Directions:
One part of the entries below is wanted: the lines from the one containing "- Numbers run" through the one containing "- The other". Write those out exactly and nothing else.

Given entries:
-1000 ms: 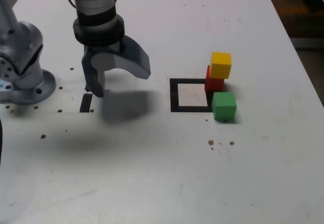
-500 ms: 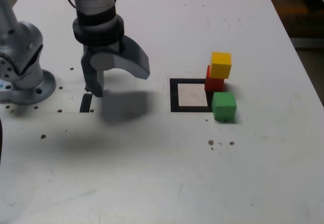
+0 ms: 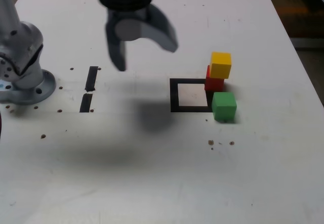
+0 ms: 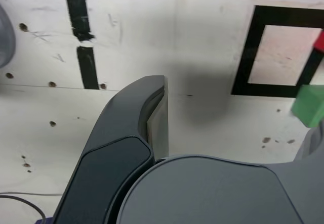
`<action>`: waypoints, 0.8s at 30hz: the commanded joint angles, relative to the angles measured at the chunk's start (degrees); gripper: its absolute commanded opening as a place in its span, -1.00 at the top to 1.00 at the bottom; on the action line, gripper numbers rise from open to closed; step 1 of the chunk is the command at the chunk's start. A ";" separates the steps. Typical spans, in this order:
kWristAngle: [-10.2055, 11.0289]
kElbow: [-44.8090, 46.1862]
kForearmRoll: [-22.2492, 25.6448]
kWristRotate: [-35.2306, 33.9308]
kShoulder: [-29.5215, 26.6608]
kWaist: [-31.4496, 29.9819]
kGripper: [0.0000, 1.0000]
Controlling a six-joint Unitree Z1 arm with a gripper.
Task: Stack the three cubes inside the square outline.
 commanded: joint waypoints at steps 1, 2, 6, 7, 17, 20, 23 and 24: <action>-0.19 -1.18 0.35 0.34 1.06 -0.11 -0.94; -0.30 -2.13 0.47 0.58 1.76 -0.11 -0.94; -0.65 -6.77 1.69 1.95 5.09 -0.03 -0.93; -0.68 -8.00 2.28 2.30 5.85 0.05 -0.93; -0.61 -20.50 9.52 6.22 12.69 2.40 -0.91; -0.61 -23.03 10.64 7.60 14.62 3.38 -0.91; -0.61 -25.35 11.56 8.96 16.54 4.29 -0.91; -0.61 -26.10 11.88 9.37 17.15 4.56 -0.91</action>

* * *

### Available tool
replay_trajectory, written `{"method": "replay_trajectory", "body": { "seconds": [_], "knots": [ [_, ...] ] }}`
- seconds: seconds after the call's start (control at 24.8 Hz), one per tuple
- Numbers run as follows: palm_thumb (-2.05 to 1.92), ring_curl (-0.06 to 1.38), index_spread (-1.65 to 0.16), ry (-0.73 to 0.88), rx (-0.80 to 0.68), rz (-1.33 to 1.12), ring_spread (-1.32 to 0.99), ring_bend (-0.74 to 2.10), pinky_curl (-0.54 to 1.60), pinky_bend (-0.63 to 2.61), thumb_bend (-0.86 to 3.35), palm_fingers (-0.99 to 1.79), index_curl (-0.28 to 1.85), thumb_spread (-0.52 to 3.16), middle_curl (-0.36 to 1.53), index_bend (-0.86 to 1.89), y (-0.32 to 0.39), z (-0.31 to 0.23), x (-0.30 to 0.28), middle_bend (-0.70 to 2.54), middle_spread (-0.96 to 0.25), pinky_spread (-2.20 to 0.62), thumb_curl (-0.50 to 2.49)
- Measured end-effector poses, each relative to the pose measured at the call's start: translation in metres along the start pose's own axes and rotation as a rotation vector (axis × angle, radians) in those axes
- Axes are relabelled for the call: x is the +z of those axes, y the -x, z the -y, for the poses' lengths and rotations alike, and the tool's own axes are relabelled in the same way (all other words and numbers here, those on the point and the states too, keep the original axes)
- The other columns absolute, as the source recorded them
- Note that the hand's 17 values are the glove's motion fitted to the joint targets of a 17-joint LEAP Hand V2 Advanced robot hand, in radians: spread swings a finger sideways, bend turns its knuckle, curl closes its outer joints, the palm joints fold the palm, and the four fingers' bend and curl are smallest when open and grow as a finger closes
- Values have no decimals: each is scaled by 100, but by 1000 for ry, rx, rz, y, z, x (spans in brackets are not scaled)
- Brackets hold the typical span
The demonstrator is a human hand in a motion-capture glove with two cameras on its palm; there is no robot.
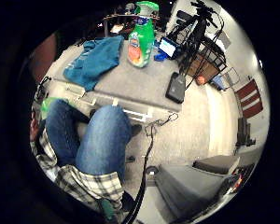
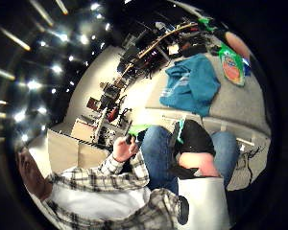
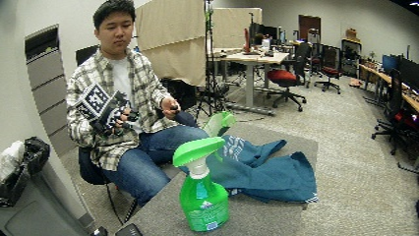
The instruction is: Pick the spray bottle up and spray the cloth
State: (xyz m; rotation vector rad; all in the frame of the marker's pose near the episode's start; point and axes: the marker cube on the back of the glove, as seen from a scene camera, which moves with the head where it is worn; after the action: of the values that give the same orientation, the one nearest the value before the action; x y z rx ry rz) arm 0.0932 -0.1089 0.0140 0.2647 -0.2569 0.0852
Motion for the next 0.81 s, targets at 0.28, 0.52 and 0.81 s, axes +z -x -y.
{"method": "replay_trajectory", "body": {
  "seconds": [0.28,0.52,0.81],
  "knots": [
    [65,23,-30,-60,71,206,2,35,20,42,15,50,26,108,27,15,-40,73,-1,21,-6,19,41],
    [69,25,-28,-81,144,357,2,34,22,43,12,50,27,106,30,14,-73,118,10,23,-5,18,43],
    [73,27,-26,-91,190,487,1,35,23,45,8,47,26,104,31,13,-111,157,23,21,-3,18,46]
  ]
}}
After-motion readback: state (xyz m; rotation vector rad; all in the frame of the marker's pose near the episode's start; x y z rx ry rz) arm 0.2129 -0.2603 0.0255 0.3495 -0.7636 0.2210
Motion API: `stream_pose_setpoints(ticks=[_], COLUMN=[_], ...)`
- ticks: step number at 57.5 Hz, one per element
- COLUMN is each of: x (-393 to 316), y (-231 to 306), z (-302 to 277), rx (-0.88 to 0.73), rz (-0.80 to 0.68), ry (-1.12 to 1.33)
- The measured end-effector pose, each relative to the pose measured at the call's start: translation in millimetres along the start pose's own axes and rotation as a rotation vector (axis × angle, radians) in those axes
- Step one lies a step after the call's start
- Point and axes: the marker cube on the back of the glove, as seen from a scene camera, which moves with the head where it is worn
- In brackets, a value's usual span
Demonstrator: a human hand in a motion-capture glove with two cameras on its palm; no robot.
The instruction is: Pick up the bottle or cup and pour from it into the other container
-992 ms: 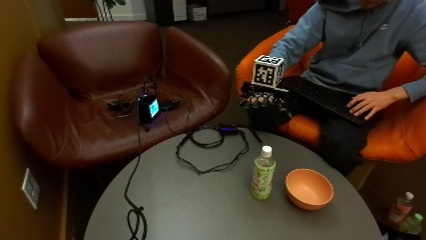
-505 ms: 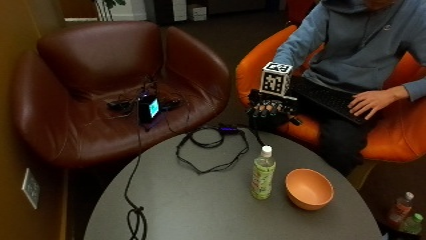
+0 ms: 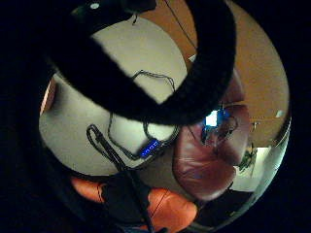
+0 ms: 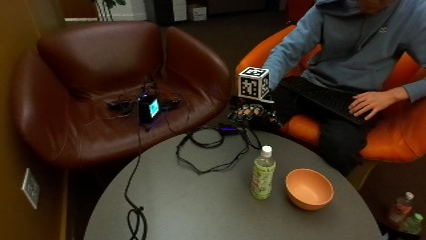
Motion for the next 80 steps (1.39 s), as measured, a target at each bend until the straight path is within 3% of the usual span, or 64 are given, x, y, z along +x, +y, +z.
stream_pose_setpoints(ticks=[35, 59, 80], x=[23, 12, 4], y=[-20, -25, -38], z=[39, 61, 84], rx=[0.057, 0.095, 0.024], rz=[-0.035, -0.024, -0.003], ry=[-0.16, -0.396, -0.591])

Response area:
- Numbers run as follows: palm_thumb (-2.05 to 1.92), ring_curl (-0.06 to 1.38), index_spread (-1.65 to 0.16), ry (-0.73 to 0.88), rx (-0.80 to 0.68), rz (-1.33 to 1.12), ring_spread (-1.32 to 0.99), ring_bend (-0.74 to 2.10), pinky_curl (-0.54 to 1.60), pinky_bend (-0.63 to 2.61), thumb_bend (-0.86 to 3.35), palm_fingers (-0.99 to 1.79), index_curl (-0.28 to 1.85), thumb_spread (-0.52 to 3.16), middle_curl (-0.36 to 1.53), index_bend (-0.86 to 1.89), y (-0.32 to 0.39), z (-0.31 to 0.23), x (-0.30 to 0.28), middle_bend (-0.70 to 2.54), middle_spread (-0.96 to 0.25), pinky_spread (-2.20 to 0.62), thumb_curl (-0.50 to 2.49)
- Measured end-effector poses, each relative to the pose measured at the call's start: translation in metres along the start pose's own axes and rotation as a rotation vector (axis × angle, radians) in those axes
- Axes are relabelled for the call: x is the +z of those axes, y the -x, z the -y, for the poses' lengths and rotations alike, and the tool's own axes are relabelled in the same way (all other words and numbers here, those on the point and the states too, keep the original axes)
- The other columns absolute, as the source recorded them

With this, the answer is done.